È uscito per le edizioni Marsilio di Venezia, un prezioso libricino intitolato “In difesa di Pio XII” a cura di Giovanni Maria Vian, direttore dell’osservatore Romano con scritti di Paolo Mieli (giornalista di fama), Saul Israel (nato 1897 e mancato a Roma nel 1981, israelita diventato cattolico, marcato a fuoco da quegli anni bui), Andrea Ricciardi, Rino Fisichella (rettore dell’Università Lateranense), Gianfranco Ravasi (arcivescovo del Pontificio consiglio della Cultura e della commissione di Archeologia Sacra, noto biblista), Tarcisio Bertone (segretario di Stato dell’attuale Pontefice). Personaggi di grande spessore intellettuale e profondi intenditori del problema.
Non capisco perché scrivere un libro in difesa del papa, quando è perfino in corso un processo per la beatificazione per Pio XII.
Lo stato del Vaticano traboccava talmente di ebrei e perseguitati politici da avere persino problemi di vettovagliamento.
I conventi, le parrocchie ed ogni luogo religioso ospitavano persone in difficoltà. Perfino quell’antipatico parroco di Pieve, che uscito dal confessionale mi ha dato una sberla perché gli avevo confessato di avere mangiato una pera William a cui da giorni faceva la tira, aveva come ospite un gesuita che per tutti gli anni della guerra è stato il mio precettore e mi ha aperto la testa.
La figura di questo papa è marcata indelebile nella mia memoria anche se all’epoca ero una bambina di 14 anni.
Dal 1945 passavo le vacanze di Pasqua a Roma, dai Calvi, lontani cugini che per deferenza e simpatia chiamavo zii: Carina, l’intellettuale, Carlo, che sembrava uscito dalla stampa del nobiluomo mantovano imbauchio dall’arrivo di Napoleone dopo l’assedio del 1796, e Isabella che mi regalava le magiche scatoline che col passare del tempo sono diventate una preziosa collezione.
Erano amici fraterni del bibliotecario della Casina di Pio IV, i cui tesori mi hanno lasciato a bocca aperta, contagiandomi con la passione di raccogliere stampe.
L’amico degli zii aveva un figlio un po’ più grande di me che aveva il compito di vivacizzare le mie giornate romane.

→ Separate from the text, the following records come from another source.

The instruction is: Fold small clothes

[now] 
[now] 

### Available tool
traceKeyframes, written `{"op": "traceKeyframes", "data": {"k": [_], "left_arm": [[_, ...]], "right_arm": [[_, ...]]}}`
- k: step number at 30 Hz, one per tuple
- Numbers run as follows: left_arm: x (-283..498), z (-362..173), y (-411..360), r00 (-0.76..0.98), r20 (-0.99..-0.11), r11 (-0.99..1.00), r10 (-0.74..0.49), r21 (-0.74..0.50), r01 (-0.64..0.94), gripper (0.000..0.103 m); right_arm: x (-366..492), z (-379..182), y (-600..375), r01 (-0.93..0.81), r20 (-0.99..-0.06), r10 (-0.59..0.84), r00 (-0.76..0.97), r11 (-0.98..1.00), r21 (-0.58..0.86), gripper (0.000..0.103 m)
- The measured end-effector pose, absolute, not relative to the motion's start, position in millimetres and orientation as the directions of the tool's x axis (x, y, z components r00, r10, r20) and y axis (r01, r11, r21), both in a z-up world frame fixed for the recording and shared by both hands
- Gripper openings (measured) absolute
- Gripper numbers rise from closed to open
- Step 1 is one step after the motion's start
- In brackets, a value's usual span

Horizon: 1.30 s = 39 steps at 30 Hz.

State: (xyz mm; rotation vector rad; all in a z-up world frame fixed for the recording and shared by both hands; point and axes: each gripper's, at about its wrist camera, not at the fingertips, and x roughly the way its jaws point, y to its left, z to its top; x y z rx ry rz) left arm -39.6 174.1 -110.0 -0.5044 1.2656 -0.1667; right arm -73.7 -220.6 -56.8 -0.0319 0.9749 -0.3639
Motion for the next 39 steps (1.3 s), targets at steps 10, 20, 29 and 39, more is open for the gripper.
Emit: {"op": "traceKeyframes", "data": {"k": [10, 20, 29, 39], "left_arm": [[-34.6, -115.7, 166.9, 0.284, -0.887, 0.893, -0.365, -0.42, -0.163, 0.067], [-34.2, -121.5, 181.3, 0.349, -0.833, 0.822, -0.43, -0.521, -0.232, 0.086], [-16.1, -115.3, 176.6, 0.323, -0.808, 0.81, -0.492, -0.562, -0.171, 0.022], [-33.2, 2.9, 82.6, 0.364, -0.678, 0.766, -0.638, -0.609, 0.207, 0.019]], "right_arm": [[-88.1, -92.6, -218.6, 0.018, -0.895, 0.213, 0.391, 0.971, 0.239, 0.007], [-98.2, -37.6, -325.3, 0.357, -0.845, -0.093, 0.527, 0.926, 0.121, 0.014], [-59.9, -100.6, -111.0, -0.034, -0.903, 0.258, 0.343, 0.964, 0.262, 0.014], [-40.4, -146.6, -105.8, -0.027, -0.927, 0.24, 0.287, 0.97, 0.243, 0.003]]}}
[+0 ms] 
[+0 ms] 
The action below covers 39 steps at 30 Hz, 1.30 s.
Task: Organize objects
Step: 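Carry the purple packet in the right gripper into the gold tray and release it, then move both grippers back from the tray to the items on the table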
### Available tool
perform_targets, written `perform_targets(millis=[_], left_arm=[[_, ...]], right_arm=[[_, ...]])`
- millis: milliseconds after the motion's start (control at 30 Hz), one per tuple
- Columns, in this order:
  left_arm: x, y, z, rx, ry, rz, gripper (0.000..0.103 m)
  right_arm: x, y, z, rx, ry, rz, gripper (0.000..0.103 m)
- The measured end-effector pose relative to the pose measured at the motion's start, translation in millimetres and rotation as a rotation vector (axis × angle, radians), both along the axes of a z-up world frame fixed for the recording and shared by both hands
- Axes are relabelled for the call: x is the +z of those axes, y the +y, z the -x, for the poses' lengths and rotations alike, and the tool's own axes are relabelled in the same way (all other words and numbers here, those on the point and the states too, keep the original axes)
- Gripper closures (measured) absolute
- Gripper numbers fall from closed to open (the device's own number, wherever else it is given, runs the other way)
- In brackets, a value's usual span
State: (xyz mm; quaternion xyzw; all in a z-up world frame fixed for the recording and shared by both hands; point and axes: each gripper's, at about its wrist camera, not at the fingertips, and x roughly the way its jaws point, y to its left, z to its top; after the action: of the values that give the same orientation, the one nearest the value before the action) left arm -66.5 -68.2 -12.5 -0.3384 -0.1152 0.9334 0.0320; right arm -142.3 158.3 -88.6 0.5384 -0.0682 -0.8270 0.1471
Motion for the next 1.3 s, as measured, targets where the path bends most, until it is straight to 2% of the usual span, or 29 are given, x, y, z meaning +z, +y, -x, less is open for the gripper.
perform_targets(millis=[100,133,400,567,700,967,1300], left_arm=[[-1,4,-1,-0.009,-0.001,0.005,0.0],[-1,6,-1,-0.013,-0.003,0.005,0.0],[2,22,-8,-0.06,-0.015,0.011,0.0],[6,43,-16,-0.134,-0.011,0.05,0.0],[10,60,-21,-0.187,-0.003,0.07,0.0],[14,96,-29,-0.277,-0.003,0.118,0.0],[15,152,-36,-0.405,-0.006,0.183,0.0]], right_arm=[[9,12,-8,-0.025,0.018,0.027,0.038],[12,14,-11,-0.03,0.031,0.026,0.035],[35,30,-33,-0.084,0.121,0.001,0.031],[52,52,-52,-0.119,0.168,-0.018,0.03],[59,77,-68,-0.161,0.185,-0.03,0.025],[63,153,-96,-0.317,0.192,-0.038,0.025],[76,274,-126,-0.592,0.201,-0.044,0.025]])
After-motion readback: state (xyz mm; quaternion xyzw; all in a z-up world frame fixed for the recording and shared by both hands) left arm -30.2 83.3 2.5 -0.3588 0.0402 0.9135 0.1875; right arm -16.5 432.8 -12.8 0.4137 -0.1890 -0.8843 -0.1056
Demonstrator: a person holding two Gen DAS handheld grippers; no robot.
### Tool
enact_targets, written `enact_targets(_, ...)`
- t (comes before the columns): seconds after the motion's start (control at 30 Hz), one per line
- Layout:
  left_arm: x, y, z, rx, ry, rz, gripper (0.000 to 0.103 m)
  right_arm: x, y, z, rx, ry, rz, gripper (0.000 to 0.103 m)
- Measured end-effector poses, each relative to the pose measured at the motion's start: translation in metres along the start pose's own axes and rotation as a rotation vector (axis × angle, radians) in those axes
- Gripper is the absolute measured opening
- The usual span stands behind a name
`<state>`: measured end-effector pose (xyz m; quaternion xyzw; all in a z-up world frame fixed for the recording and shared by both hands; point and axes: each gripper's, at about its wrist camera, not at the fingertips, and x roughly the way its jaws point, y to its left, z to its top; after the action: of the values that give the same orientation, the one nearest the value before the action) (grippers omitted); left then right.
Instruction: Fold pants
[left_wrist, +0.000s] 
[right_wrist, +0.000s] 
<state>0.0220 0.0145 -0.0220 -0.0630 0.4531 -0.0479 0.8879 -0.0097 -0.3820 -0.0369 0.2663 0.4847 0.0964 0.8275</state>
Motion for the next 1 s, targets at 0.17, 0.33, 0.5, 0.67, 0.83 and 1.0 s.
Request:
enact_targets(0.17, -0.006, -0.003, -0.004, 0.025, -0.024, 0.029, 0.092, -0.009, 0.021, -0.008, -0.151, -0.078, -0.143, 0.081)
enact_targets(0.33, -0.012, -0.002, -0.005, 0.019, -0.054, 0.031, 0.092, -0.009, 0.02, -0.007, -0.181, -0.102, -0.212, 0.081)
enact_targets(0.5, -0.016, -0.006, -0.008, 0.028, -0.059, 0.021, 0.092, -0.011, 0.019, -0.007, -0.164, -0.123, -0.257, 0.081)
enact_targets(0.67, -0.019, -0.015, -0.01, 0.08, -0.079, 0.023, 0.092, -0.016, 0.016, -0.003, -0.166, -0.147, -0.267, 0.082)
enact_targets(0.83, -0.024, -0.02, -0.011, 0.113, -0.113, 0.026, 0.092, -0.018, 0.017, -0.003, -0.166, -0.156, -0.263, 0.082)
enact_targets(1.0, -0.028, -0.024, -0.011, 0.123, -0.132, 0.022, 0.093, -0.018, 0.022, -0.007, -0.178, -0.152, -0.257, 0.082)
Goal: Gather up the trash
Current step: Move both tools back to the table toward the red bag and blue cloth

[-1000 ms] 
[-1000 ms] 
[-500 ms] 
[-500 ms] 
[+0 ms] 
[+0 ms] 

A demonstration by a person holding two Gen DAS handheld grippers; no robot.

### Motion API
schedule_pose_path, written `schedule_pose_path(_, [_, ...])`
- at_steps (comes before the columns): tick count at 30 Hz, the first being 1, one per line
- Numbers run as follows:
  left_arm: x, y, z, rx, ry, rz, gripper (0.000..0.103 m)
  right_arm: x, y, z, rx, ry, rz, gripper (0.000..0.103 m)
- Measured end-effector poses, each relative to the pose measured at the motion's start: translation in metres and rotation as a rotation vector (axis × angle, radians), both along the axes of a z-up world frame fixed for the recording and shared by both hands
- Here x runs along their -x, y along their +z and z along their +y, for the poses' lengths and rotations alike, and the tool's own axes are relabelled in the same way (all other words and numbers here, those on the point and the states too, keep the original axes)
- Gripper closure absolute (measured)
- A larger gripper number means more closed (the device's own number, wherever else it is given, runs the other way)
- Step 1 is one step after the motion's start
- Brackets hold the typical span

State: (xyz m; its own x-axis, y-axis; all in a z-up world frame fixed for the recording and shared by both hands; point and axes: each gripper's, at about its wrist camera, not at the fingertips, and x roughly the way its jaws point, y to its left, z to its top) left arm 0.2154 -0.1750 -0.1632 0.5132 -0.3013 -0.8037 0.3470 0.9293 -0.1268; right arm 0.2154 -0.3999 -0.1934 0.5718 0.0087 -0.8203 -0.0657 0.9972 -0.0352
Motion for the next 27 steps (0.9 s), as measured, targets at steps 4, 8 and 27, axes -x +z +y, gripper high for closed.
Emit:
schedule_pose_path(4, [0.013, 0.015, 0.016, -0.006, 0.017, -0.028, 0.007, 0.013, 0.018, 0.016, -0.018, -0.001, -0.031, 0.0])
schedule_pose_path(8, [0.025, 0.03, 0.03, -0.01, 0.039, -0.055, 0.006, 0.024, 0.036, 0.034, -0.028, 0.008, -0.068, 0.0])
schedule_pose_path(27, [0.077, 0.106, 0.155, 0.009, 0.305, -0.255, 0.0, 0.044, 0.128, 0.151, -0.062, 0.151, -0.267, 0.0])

Io mi sono innamorata follemente dei giardini vaticani, nel cui cuore sorgeva la biblioteca e non mi stancavo mai di visitarli, luogo per me sognato. Toccavo e annusavo ogni foglia e fiore ubriacandomi di piacere quasi fisico.
Un pomeriggio da lontano è apparsa una lunga figura eterea, con una veste bianca che il vento faceva frusciare, con tra le mani un libriccino che stava leggendo: era il papa. Spaventati ci siamo accucciati dietro la siepe del vialetto sperando di non essere stati notati. Purtroppo agli occhi di lince del papa non sfuggiva niente. All’udienza particolare di zia Giulia Bianchini d’Alberigo sposata Giusti del Giardino, il papa mi ha subito riconosciuto, facendomi una carezza, mi ha detto, “fai parte della natura e questa fortuna ti accompagnerà per tutta la vita”, facendomi diventare la faccia viola come un peperone e capire con che razza di personaggio avevo a che fare!